> **Work request**: Starting with the first line, output the data exactly through to the end.

> **Data block**:
>>>
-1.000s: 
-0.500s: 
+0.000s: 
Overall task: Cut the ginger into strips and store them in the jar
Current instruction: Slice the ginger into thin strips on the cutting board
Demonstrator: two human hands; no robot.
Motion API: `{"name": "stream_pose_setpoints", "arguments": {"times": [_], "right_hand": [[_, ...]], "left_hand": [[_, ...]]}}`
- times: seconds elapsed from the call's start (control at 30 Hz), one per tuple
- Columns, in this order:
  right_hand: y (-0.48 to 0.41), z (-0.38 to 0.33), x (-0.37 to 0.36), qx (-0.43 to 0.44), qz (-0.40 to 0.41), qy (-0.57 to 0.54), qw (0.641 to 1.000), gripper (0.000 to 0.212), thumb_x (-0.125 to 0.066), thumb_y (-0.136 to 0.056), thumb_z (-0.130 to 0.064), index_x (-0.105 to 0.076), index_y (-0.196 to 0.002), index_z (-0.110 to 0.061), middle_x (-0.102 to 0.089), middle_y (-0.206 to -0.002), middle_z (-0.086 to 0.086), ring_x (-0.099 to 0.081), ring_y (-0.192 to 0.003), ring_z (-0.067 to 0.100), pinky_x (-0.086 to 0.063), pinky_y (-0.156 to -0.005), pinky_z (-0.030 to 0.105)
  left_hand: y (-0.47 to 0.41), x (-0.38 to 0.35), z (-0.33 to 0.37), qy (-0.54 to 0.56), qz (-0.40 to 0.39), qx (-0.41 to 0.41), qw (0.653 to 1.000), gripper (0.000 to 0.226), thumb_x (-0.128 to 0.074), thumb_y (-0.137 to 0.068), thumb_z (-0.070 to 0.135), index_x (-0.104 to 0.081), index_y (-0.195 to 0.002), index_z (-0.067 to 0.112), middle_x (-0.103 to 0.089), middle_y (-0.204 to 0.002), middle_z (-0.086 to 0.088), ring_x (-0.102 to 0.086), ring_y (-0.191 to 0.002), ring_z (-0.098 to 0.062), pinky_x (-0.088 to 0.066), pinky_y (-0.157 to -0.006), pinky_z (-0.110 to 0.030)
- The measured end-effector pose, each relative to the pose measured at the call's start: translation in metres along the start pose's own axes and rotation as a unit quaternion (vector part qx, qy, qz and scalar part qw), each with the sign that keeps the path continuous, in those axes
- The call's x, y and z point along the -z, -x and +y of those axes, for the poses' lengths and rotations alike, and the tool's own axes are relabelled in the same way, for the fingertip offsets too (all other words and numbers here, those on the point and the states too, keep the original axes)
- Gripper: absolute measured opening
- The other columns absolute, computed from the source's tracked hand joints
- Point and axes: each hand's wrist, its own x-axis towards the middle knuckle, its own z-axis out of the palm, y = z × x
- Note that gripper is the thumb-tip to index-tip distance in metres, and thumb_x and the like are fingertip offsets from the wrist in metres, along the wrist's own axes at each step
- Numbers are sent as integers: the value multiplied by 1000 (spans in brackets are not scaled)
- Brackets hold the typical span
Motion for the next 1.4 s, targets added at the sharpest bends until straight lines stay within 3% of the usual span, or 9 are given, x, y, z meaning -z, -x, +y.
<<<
> **Response to this task**:
-1.000s: 
-0.500s: 
+0.000s: 
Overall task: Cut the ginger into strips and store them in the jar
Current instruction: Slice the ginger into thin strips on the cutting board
Demonstrator: two human hands; no robot.
Motion API: `{"name": "stream_pose_setpoints", "arguments": {"times": [_], "right_hand": [[_, ...]], "left_hand": [[_, ...]]}}`
- times: seconds elapsed from the call's start (control at 30 Hz), one per tuple
- Columns, in this order:
  right_hand: y (-0.48 to 0.41), z (-0.38 to 0.33), x (-0.37 to 0.36), qx (-0.43 to 0.44), qz (-0.40 to 0.41), qy (-0.57 to 0.54), qw (0.641 to 1.000), gripper (0.000 to 0.212), thumb_x (-0.125 to 0.066), thumb_y (-0.136 to 0.056), thumb_z (-0.130 to 0.064), index_x (-0.105 to 0.076), index_y (-0.196 to 0.002), index_z (-0.110 to 0.061), middle_x (-0.102 to 0.089), middle_y (-0.206 to -0.002), middle_z (-0.086 to 0.086), ring_x (-0.099 to 0.081), ring_y (-0.192 to 0.003), ring_z (-0.067 to 0.100), pinky_x (-0.086 to 0.063), pinky_y (-0.156 to -0.005), pinky_z (-0.030 to 0.105)
  left_hand: y (-0.47 to 0.41), x (-0.38 to 0.35), z (-0.33 to 0.37), qy (-0.54 to 0.56), qz (-0.40 to 0.39), qx (-0.41 to 0.41), qw (0.653 to 1.000), gripper (0.000 to 0.226), thumb_x (-0.128 to 0.074), thumb_y (-0.137 to 0.068), thumb_z (-0.070 to 0.135), index_x (-0.104 to 0.081), index_y (-0.195 to 0.002), index_z (-0.067 to 0.112), middle_x (-0.103 to 0.089), middle_y (-0.204 to 0.002), middle_z (-0.086 to 0.088), ring_x (-0.102 to 0.086), ring_y (-0.191 to 0.002), ring_z (-0.098 to 0.062), pinky_x (-0.088 to 0.066), pinky_y (-0.157 to -0.006), pinky_z (-0.110 to 0.030)
- The measured end-effector pose, each relative to the pose measured at the call's start: translation in metres along the start pose's own axes and rotation as a unit quaternion (vector part qx, qy, qz and scalar part qw), each with the sign that keeps the path continuous, in those axes
- The call's x, y and z point along the -z, -x and +y of those axes, for the poses' lengths and rotations alike, and the tool's own axes are relabelled in the same way, for the fingertip offsets too (all other words and numbers here, those on the point and the states too, keep the original axes)
- Gripper: absolute measured opening
- The other columns absolute, computed from the source's tracked hand joints
- Point and axes: each hand's wrist, its own x-axis towards the middle knuckle, its own z-axis out of the palm, y = z × x
- Note that gripper is the thumb-tip to index-tip distance in metres, and thumb_x and the like are fingertip offsets from the wrist in metres, along the wrist's own axes at each step
- Numbers are sent as integers: the value multiplied by 1000 (spans in brackets are not scaled)
- Brackets hold the typical span
Motion for the next 1.4 s, targets added at the sharpest bends until straight lines stay within 3% of the usual span, or 9 are given, x, y, z meaning -z, -x, +y.

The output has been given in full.